▶ [Collected material]:
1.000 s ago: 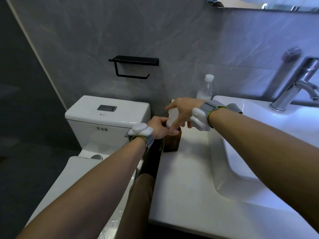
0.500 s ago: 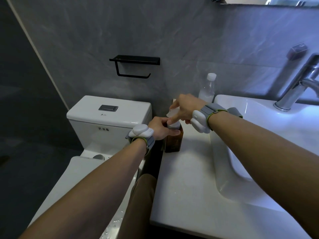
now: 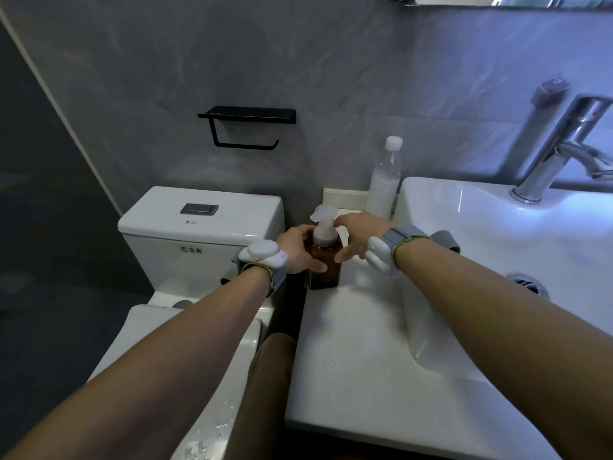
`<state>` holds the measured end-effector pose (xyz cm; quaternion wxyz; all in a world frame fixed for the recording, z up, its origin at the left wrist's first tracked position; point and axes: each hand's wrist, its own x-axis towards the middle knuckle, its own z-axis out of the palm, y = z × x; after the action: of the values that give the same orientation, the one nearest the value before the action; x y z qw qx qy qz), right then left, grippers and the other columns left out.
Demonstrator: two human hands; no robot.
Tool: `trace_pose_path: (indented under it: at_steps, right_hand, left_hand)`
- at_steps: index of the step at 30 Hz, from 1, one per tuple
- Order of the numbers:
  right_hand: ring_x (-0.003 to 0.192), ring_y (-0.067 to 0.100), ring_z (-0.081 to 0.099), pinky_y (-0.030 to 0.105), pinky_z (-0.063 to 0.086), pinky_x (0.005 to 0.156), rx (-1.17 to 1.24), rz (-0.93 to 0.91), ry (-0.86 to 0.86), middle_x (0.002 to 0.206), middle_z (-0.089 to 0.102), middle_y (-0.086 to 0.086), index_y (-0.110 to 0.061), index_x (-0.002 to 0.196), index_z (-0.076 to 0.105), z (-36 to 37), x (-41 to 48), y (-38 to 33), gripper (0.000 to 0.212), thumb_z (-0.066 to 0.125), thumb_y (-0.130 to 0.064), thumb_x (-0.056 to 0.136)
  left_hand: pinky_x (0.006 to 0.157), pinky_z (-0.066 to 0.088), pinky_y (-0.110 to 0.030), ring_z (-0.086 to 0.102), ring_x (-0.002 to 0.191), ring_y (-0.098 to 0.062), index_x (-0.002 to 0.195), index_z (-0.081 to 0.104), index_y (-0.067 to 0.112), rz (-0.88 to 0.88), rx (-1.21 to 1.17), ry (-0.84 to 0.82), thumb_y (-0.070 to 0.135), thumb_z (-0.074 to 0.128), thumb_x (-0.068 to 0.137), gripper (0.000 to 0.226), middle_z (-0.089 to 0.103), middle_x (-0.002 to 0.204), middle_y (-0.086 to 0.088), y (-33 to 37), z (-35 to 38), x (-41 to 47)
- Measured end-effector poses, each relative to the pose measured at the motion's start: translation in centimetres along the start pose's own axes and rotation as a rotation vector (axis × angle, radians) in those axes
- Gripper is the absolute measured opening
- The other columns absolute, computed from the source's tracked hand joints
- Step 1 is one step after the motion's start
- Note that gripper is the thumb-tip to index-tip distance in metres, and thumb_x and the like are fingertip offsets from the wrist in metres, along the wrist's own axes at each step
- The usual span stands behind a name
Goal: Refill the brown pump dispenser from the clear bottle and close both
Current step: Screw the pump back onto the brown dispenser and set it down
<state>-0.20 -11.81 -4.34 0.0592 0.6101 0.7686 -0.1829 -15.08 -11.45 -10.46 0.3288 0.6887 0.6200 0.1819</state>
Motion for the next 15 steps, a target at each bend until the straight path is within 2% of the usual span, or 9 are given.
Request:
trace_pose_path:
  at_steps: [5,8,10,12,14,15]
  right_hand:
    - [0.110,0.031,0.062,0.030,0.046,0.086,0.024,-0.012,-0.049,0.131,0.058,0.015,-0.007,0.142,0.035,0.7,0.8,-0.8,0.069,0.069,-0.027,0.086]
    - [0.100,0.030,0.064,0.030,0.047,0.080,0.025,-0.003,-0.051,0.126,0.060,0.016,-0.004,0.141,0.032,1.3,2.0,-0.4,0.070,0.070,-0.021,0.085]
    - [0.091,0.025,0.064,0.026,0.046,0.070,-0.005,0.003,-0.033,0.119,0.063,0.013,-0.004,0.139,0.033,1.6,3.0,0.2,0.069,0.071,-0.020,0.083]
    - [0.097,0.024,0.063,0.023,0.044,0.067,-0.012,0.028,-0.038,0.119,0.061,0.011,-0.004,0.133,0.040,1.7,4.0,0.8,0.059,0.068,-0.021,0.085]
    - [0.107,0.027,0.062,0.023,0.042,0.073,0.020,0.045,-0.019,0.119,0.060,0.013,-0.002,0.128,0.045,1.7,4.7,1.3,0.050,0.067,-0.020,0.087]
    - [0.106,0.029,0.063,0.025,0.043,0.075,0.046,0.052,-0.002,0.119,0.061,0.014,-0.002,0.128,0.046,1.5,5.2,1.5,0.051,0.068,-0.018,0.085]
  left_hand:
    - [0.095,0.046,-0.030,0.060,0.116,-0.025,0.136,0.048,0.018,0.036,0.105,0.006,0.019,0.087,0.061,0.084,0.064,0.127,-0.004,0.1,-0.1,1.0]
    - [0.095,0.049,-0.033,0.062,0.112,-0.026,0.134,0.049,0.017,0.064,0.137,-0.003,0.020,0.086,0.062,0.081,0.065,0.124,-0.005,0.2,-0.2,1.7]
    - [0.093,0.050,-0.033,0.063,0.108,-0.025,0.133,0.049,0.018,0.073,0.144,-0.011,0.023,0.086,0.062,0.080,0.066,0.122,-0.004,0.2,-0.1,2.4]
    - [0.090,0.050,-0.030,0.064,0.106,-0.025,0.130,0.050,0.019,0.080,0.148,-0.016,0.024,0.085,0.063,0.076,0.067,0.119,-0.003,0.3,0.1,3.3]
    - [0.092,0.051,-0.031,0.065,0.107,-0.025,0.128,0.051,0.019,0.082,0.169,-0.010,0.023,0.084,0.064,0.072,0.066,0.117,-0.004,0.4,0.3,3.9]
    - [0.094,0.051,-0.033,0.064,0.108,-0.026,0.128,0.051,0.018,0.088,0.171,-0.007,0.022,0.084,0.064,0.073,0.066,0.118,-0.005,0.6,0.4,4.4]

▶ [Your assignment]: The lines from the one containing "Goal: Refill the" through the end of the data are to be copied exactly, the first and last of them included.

▶ [Task result]:
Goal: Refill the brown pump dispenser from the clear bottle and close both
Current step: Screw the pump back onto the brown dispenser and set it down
<state>-0.20 -11.81 -4.34 0.0592 0.6101 0.7686 -0.1829 -15.08 -11.45 -10.46 0.3288 0.6887 0.6200 0.1819</state>
Motion for the next 15 steps, a target at each bend until the straight path is within 2% of the usual span, or 9 are given.
Request:
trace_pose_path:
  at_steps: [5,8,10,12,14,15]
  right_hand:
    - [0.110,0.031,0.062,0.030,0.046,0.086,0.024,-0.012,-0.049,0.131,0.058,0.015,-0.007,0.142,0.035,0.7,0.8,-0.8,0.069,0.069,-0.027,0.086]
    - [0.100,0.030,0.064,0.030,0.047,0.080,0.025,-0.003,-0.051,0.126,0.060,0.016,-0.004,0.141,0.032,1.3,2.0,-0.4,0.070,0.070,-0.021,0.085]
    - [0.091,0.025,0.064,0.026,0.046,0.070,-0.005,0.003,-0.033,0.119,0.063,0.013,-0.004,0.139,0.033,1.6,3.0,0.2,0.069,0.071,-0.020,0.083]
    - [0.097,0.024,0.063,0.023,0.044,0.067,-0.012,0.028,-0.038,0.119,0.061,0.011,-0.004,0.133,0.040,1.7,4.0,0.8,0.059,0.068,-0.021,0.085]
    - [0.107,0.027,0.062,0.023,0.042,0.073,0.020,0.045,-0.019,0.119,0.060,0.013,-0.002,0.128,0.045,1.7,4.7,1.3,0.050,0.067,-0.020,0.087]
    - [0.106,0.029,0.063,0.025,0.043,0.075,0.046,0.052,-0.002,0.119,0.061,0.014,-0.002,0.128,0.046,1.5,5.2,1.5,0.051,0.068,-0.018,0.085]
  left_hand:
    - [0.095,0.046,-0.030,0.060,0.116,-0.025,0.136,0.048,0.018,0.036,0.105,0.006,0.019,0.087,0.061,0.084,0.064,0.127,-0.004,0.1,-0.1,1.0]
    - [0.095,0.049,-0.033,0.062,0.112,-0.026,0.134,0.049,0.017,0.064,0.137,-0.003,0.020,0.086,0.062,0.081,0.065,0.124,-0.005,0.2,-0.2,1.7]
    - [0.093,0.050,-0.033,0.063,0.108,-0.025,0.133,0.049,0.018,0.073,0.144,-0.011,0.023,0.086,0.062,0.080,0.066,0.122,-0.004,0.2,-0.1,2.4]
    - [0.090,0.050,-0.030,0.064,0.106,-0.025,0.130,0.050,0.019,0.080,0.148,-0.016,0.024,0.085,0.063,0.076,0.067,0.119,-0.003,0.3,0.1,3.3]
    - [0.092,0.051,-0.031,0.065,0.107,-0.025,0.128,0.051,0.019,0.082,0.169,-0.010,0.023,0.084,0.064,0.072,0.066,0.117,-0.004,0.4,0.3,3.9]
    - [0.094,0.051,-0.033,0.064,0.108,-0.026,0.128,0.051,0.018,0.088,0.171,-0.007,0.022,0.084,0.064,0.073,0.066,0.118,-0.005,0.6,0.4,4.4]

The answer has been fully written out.